* _WHAT YOU WILL DO_
When you answer, copy every line of the listing below exactly.

* _COLLECTED DATA_
-- Opening Marker --
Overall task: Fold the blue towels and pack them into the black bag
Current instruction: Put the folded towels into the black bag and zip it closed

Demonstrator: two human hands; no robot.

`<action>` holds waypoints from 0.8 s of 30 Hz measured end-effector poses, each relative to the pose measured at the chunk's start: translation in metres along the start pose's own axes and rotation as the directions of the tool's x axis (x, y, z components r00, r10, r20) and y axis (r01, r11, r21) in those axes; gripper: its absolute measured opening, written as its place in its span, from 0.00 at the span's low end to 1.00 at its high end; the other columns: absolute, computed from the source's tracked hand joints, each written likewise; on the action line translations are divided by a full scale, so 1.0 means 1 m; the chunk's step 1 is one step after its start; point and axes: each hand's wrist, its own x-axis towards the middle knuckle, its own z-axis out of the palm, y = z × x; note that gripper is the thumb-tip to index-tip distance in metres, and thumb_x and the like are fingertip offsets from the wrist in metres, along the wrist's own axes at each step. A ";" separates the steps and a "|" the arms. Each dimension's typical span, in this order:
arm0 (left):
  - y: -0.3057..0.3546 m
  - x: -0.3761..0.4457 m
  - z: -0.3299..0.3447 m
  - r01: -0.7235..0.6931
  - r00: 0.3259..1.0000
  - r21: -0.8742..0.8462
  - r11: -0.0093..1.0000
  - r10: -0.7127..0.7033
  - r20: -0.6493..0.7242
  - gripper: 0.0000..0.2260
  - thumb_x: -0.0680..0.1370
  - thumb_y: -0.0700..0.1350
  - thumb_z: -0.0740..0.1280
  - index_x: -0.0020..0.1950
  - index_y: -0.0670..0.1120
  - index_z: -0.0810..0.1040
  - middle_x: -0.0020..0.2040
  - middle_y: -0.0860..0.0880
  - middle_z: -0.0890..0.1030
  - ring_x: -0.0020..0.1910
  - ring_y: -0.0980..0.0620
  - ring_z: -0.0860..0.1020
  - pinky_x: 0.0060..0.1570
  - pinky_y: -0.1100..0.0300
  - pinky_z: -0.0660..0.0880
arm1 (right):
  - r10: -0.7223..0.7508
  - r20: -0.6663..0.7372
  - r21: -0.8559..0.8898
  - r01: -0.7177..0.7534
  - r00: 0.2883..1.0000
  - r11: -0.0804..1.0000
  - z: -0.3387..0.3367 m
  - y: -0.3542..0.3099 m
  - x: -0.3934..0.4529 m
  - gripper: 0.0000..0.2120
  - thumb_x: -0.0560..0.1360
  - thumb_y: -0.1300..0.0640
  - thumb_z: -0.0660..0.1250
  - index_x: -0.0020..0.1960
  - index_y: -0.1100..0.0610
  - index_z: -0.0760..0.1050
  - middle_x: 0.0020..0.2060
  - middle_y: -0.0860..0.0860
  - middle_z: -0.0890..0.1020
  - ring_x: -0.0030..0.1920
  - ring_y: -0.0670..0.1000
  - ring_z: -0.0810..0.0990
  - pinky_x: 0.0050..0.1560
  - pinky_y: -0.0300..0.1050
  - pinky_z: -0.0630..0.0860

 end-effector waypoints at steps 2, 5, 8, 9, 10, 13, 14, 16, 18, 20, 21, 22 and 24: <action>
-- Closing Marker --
* _SOLUTION FOR THIS EXERCISE_
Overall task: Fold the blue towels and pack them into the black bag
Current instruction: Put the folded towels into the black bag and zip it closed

Demonstrator: two human hands; no robot.

`<action>` holds waypoints from 0.8 s of 30 Hz measured end-effector poses, each relative to the pose measured at the chunk's start: translation in metres along the start pose's own axes and rotation as the directions of the tool's x axis (x, y, z components r00, r10, r20) and y axis (r01, r11, r21) in those axes; gripper: its absolute measured opening, written as its place in its span, from 0.00 at the span's low end to 1.00 at its high end; the other columns: absolute, computed from the source's tracked hand joints, each written likewise; on the action line translations are divided by a full scale, so 1.0 means 1 m; the chunk's step 1 is one step after its start; point and axes: each hand's wrist, its own x-axis towards the middle knuckle, its own z-axis out of the palm, y = z × x; note that gripper is the thumb-tip to index-tip distance in metres, and thumb_x and the like are fingertip offsets from the wrist in metres, along the wrist's own axes at each step. A ";" separates the steps and a "|" the arms. Each dimension's typical span, in this order:
arm0 (left):
  - y: -0.3057..0.3546 m
  - x: -0.3761..0.4457 m
  - z: -0.3299..0.3447 m
  - r01: -0.7235..0.6931
  - r00: 0.3259..1.0000
  - r21: -0.8742..0.8462
  - r11: -0.0093..1.0000
  - r10: -0.7127..0.7033
  - r20: -0.6493..0.7242
  - gripper: 0.0000..0.2260
  - thumb_x: -0.0680..0.1370
  - thumb_y: -0.0700..0.1350
  - thumb_z: -0.0740..0.1280
  - index_x: -0.0020..0.1950
  - index_y: -0.0670..0.1120
  - index_z: -0.0810..0.1040
  - middle_x: -0.0020..0.2040
  - middle_y: -0.0860..0.0880
  - middle_z: -0.0890..0.1030
  - ring_x: -0.0020..0.1910
  - ring_y: -0.0980..0.0620
  - ring_z: -0.0860..0.1020
  - pinky_x: 0.0060..0.1570
  - pinky_y: -0.1100..0.0300
  - pinky_z: -0.0660..0.0880
arm1 (right):
  - r10: -0.7223..0.7508
  - r20: -0.6663..0.7372
  - r21: -0.8559..0.8898
  - r01: -0.7177..0.7534
  - r00: 0.2883..1.0000
  - r11: -0.0804..1.0000
  - z: -0.3387..0.3367 m
  - y: -0.3542..0.3099 m
  - x: -0.3934..0.4529 m
  - gripper: 0.0000..0.2120
  - thumb_x: -0.0560..0.1360
  - thumb_y: -0.1300..0.0640
  - thumb_z: -0.0660..0.1250
  - index_x: -0.0020..0.1960
  - index_y: -0.1100..0.0610
  - index_z: -0.0760..0.1050
  - middle_x: 0.0020..0.2060
  - middle_y: -0.0860..0.0860
  - middle_z: -0.0890..0.1020
  - ring_x: -0.0030..0.1920
  - ring_y: -0.0670..0.1000
  - ring_z: -0.0810..0.0990
  - pinky_x: 0.0050..0.1560
  - pinky_y: -0.0300..0.1050
  - pinky_z: -0.0630..0.0860

 end-effector waypoints at steps 2, 5, 8, 9, 10, 13, 14, 16, 18, 20, 21, 22 and 24: <action>

The required output has been supplied.